** Task requirements **
Exact copy, no pictures: every line from the one that contains "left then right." through the end of the data below, and nothing else.

▶

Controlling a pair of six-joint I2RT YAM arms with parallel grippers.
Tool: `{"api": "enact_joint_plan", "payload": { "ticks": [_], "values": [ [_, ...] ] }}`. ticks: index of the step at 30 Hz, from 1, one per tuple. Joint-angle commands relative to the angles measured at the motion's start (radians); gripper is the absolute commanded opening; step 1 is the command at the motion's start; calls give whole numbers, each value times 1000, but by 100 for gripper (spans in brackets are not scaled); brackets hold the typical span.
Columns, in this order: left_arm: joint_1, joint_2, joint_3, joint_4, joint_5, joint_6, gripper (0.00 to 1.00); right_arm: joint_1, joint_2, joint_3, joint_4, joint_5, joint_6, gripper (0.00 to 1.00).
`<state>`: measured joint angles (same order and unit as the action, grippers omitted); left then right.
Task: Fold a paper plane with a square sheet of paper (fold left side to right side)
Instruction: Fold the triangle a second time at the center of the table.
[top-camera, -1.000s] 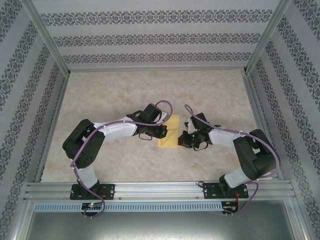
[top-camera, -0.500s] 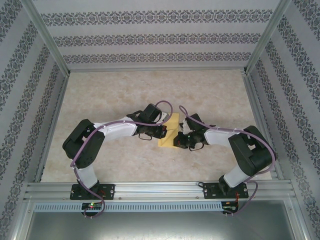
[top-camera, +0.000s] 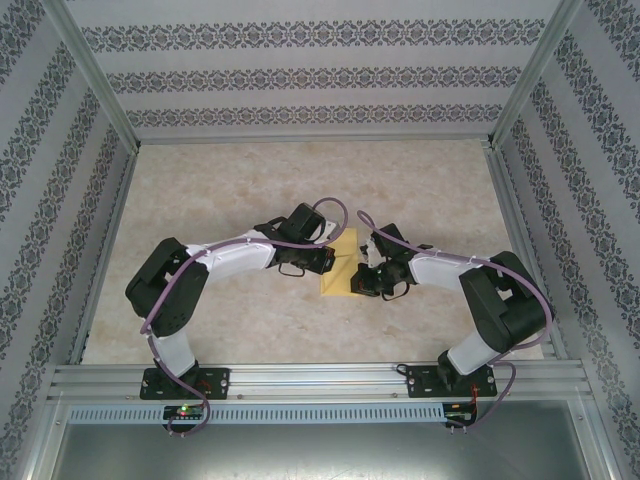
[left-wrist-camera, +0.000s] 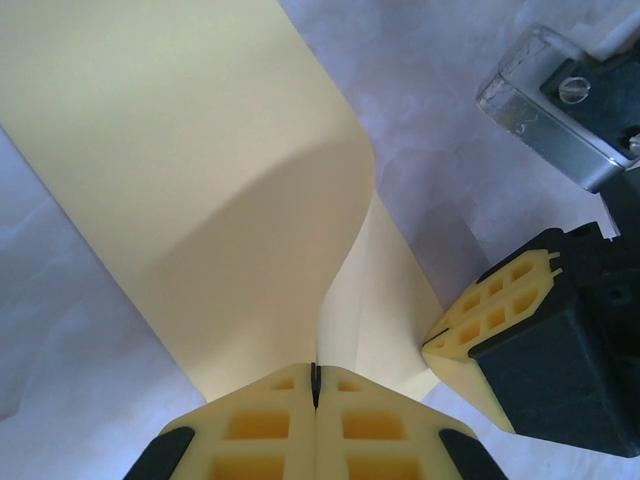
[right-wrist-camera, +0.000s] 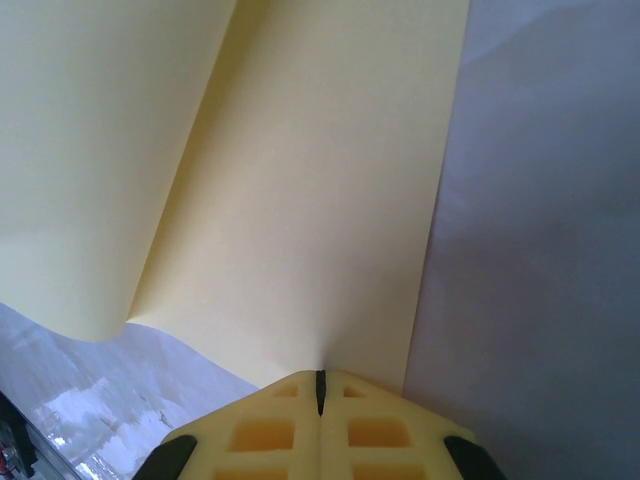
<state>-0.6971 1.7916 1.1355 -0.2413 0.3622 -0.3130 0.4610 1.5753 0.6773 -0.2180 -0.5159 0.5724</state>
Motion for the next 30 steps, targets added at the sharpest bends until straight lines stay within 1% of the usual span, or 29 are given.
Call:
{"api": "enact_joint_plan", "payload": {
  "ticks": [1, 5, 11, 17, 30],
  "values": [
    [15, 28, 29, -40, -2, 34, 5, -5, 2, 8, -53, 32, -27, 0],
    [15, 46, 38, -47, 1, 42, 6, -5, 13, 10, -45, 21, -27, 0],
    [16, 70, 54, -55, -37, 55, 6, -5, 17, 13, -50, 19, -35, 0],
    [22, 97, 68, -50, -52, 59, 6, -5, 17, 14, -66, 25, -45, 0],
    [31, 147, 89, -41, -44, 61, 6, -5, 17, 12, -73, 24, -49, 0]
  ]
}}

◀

** Result below **
`<state>`: measured joint angles (same order and unit as the action, grippers omitted); left then right.
Task: Fold a paper plane with a square sheet of paper (fold left side to right side)
Instruction: Fold the triangle a second time at the center of the table.
[top-camera, -1.000s] 
[top-camera, -0.500s] 
[top-camera, +0.000s] 
[left-wrist-camera, +0.000s] 
[right-wrist-camera, +0.000s] 
<state>-0.6971 1.7916 1.1355 -0.2413 0.3622 -0.3130 0.4610 1.5753 0.6773 -0.2180 -0.5159 0.5724</state>
Motion for the next 30 steps, targets added at the sharpest bends until straight lines stay within 1% of the usual span, or 29 are given.
Call:
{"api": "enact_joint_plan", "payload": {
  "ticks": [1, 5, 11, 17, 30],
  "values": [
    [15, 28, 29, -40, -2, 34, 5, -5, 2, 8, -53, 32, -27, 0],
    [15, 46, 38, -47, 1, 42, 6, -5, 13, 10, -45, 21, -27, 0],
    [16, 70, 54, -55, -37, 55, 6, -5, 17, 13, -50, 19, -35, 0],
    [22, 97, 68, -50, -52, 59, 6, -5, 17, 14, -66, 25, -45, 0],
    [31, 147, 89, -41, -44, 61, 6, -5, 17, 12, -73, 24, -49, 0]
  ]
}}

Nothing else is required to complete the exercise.